Activity
Pull every line with "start" from the data.

Provided material
⁂
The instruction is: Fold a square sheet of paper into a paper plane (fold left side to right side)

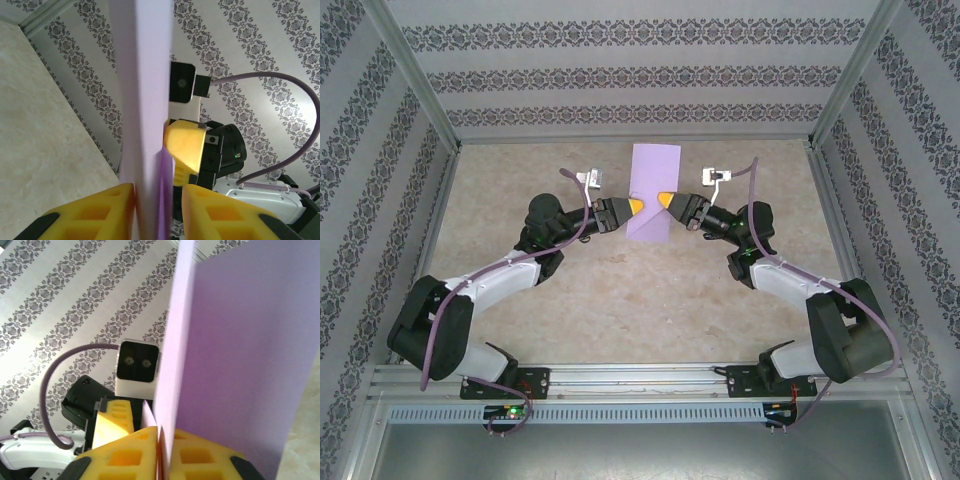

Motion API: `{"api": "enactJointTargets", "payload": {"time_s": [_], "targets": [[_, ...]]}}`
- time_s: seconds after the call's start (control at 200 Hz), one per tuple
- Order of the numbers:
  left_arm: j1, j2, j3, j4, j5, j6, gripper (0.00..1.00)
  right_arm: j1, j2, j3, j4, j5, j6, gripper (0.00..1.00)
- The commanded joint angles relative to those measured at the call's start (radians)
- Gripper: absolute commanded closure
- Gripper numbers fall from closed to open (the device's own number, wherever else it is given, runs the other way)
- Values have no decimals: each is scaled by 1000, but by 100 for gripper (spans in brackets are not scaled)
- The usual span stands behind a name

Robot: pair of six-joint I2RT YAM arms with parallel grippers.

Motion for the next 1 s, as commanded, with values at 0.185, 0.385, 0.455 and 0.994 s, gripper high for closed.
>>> {"api": "enactJointTargets", "payload": {"time_s": [0.185,0.385,0.455,0.994], "targets": [[-7,-43,4,-66,-26,85,87,-25,-41,-49,10,21,-36,71],[-6,-106,36,-364,-83,262,92,-79,-134,-98,-140,32,-118,59],[-12,-143,77,-590,-147,380,94,-97,-197,-112,-311,71,-201,55],[-448,216,581,-1706,-1495,831,100,-152,-431,-23,-1459,817,-669,40]]}}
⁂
Solution for this exercise
- time_s: seconds after the call's start (control at 200 Hz), one per tuple
- The commanded joint angles relative to those measured at the call's start (radians)

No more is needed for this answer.